Maeyama Ryo, Kwon Il Keun, Mizunoe Yoshimitsu, Anderson James M, Tanaka Masao, Matsuda Takehisa
Division of Biomedical Engineering, Faculty of Medical Sciences, Kyushu University, 3-1-1 Maidashi, Higashi-ku, Fukuoka 812-8582, Japan.
J Biomed Mater Res A. 2005 Oct 1;75(1):146-55. doi: 10.1002/jbm.a.30346.
We developed a novel bactericidal surface based on a catechin-loaded surface-erodible polymer. (-)-Epigallocatechin-3-gallate (EGCg), which is the main constituent of tea catechins, showed a dose-dependent inhibitory effect on Escherichia coli biofilm formation and a dose-dependent enhanced destructive effect on biofilm. EGCg-immobilized surfaces were prepared by photopolymerization of liquid biodegradable polyesters. The releasing rate was enhanced with an increase in surface-erosion rate of photocured polymers. Polymers with high releasing capacity dose-dependently reduced biofilm formation on the surfaces. The confocal laser scanning microscopic and scanning electron microscopic observations revealed that EGCg induced biofilm-destructing activities, which include bacterial membrane damage, degradation of exopolysaccharides, and detachment of colonized cells.
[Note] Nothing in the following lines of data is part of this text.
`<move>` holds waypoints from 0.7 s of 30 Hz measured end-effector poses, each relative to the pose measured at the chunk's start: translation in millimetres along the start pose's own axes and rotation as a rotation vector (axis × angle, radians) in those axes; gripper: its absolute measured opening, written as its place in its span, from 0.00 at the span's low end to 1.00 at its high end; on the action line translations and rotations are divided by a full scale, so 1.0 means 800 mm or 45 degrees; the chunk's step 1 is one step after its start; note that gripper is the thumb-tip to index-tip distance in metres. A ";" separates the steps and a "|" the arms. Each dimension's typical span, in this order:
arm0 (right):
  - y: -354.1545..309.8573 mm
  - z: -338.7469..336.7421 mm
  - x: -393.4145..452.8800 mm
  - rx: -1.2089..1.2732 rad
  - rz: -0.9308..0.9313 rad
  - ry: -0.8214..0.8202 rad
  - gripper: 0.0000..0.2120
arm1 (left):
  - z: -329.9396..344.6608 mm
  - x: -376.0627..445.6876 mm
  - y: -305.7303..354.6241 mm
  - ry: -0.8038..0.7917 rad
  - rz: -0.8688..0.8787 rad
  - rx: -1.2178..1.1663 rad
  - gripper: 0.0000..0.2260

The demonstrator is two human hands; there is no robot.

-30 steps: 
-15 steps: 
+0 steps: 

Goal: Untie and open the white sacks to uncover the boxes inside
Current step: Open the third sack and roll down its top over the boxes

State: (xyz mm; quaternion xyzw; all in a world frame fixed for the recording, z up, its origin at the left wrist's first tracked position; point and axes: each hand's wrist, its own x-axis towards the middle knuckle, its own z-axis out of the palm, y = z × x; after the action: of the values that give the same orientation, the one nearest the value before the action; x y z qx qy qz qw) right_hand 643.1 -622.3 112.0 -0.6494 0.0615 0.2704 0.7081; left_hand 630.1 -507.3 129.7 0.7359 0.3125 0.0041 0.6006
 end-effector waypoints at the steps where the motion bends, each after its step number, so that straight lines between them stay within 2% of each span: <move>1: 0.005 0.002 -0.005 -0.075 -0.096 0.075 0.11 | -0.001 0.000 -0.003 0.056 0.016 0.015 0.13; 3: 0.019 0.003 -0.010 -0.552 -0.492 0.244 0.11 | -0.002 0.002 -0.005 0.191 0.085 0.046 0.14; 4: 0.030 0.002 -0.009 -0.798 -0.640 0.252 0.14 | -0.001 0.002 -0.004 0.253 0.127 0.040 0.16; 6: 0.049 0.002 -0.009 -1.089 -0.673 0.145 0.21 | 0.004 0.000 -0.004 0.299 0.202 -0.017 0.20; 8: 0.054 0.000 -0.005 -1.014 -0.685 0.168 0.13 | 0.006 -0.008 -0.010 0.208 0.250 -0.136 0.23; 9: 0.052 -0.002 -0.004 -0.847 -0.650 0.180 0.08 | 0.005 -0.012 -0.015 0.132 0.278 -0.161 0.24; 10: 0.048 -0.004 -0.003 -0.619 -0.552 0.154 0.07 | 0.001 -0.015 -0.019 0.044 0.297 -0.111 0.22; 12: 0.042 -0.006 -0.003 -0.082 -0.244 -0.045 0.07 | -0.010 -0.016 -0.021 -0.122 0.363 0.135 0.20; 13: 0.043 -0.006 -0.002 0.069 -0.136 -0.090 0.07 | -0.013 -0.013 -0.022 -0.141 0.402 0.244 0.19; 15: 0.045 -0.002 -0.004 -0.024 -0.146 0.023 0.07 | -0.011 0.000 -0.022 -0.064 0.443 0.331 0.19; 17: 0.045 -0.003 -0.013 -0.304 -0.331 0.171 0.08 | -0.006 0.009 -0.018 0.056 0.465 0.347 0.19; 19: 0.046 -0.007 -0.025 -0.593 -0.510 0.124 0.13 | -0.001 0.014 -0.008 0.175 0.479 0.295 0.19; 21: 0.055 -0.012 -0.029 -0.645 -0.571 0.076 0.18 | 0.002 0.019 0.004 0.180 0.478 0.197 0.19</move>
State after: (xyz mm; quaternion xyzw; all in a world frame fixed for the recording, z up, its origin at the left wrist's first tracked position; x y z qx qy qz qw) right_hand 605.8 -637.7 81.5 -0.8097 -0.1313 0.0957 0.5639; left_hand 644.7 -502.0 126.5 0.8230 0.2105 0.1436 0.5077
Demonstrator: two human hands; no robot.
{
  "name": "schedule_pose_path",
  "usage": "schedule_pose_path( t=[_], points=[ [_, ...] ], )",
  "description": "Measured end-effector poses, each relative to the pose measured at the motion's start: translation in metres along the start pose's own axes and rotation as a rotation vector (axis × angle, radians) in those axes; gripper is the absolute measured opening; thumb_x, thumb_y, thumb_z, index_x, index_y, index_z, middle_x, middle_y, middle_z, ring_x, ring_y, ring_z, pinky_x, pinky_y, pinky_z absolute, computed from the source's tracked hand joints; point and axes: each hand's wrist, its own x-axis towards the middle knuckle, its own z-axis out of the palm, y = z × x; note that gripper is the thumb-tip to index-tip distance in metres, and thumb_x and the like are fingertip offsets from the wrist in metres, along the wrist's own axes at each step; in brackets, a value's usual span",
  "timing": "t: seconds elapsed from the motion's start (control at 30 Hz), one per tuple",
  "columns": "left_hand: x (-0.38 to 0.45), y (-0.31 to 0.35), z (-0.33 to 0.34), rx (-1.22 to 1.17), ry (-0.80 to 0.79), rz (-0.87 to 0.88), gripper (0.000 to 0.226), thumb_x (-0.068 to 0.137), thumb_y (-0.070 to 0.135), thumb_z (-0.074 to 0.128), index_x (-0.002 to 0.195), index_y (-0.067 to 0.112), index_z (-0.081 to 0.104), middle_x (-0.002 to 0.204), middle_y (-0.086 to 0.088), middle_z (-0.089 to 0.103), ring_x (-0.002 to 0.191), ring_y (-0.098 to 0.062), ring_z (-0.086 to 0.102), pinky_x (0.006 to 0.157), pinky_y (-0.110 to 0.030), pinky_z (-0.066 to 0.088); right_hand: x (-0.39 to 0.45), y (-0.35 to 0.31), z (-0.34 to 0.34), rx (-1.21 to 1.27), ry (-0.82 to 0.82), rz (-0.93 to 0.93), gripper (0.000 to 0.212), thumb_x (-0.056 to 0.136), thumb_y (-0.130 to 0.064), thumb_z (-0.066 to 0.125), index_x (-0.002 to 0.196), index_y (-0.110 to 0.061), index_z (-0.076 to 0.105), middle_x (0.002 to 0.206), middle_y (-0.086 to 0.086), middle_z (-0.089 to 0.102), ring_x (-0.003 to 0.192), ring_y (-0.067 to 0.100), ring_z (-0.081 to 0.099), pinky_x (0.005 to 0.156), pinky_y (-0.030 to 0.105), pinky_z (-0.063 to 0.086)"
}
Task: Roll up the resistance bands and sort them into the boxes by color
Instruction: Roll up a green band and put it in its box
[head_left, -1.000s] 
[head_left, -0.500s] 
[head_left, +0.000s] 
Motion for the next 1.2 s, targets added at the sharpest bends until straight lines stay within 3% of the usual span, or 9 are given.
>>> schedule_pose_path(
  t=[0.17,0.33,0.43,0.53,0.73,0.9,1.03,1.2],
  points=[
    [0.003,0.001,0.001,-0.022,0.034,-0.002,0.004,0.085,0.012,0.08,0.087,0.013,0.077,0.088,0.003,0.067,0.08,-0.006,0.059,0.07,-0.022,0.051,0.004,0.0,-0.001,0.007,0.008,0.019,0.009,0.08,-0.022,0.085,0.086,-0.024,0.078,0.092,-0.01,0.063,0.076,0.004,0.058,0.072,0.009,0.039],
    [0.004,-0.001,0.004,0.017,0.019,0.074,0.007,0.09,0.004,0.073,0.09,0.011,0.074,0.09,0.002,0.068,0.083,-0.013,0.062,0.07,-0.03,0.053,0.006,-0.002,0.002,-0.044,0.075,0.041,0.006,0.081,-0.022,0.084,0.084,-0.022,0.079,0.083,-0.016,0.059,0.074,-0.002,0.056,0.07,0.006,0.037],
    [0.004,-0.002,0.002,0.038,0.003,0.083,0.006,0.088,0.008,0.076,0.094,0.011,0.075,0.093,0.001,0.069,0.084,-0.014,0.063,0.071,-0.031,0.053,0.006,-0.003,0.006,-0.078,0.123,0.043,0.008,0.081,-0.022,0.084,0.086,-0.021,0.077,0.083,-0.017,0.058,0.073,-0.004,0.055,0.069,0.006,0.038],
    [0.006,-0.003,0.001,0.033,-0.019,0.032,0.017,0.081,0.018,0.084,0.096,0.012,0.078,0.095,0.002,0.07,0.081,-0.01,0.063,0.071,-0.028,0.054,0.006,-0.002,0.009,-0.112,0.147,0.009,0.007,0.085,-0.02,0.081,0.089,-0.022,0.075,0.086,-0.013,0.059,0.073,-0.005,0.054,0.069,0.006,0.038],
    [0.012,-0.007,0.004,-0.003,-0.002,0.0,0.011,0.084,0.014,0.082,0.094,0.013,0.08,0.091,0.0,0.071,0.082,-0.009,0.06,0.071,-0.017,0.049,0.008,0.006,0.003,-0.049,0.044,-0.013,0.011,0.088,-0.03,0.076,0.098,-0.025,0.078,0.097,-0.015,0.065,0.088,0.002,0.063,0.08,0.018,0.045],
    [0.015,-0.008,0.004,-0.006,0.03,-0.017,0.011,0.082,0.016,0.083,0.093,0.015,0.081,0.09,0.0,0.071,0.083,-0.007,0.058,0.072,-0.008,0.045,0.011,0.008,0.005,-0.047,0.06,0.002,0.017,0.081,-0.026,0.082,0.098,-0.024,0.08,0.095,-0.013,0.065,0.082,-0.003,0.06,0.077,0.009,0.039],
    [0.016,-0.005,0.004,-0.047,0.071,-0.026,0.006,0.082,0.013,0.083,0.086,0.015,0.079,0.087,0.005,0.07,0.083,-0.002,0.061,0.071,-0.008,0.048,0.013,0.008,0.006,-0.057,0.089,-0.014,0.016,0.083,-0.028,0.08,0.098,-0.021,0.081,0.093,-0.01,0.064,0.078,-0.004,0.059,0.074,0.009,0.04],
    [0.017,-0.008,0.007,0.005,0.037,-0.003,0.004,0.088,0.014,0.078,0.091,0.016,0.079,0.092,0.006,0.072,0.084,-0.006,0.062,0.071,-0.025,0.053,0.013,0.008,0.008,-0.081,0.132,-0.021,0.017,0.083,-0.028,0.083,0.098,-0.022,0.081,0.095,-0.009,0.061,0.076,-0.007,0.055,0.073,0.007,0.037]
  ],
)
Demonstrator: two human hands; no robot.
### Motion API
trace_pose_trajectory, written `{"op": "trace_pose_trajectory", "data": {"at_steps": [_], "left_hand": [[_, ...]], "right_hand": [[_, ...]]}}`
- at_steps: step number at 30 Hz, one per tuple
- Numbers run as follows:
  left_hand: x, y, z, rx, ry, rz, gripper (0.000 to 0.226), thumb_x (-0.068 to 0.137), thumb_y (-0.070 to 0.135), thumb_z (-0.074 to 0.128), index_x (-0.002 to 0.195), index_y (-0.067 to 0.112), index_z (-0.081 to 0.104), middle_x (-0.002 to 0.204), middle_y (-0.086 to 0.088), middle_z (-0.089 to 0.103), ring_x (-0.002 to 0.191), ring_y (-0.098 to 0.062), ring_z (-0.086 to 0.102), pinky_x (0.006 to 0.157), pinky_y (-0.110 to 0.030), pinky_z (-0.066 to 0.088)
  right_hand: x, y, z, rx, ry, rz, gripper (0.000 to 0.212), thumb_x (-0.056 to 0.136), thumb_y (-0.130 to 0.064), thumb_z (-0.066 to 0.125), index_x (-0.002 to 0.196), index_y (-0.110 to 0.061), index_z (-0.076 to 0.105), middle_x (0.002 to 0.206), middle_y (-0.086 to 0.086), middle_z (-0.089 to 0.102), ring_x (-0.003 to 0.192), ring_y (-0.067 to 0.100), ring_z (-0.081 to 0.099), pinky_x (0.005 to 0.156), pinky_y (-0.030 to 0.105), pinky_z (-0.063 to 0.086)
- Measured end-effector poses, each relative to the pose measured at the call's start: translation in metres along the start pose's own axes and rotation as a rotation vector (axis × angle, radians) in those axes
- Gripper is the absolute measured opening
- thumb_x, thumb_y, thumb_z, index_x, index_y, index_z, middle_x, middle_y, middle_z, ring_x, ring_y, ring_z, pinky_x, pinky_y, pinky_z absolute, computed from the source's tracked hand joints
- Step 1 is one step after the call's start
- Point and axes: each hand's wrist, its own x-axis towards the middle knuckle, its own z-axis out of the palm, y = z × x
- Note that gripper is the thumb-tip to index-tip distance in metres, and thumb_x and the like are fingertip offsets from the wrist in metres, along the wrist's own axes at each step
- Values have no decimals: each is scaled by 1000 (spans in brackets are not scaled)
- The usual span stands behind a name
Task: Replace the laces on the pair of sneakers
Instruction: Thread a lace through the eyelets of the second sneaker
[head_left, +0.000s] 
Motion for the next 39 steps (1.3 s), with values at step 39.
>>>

From these results, potential advantages of the clinical use of catechin-loaded polymer-coated implants or catheters are discussed in terms of a reduced occurrence of biomaterial-centered infections without substantial toxicity or adverse effects.
我们开发了一种基于负载儿茶素的表面可蚀聚合物的新型杀菌表面。(-)-表没食子儿茶素-3-没食子酸酯(EGCg)是茶儿茶素的主要成分,对大肠杆菌生物膜形成呈现剂量依赖性抑制作用,对生物膜具有剂量依赖性增强的破坏作用。通过液体可生物降解聚酯的光聚合制备了固定有EGCg的表面。随着光固化聚合物表面侵蚀速率的增加,释放速率提高。具有高释放能力的聚合物剂量依赖性地减少了表面生物膜的形成。共聚焦激光扫描显微镜和扫描电子显微镜观察表明,EGCg诱导生物膜破坏活性,包括细菌膜损伤、胞外多糖降解和定植细胞脱落。基于这些结果,就减少以生物材料为中心的感染发生率且无实质性毒性或不良反应而言,讨论了负载儿茶素的聚合物涂层植入物或导管临床应用的潜在优势。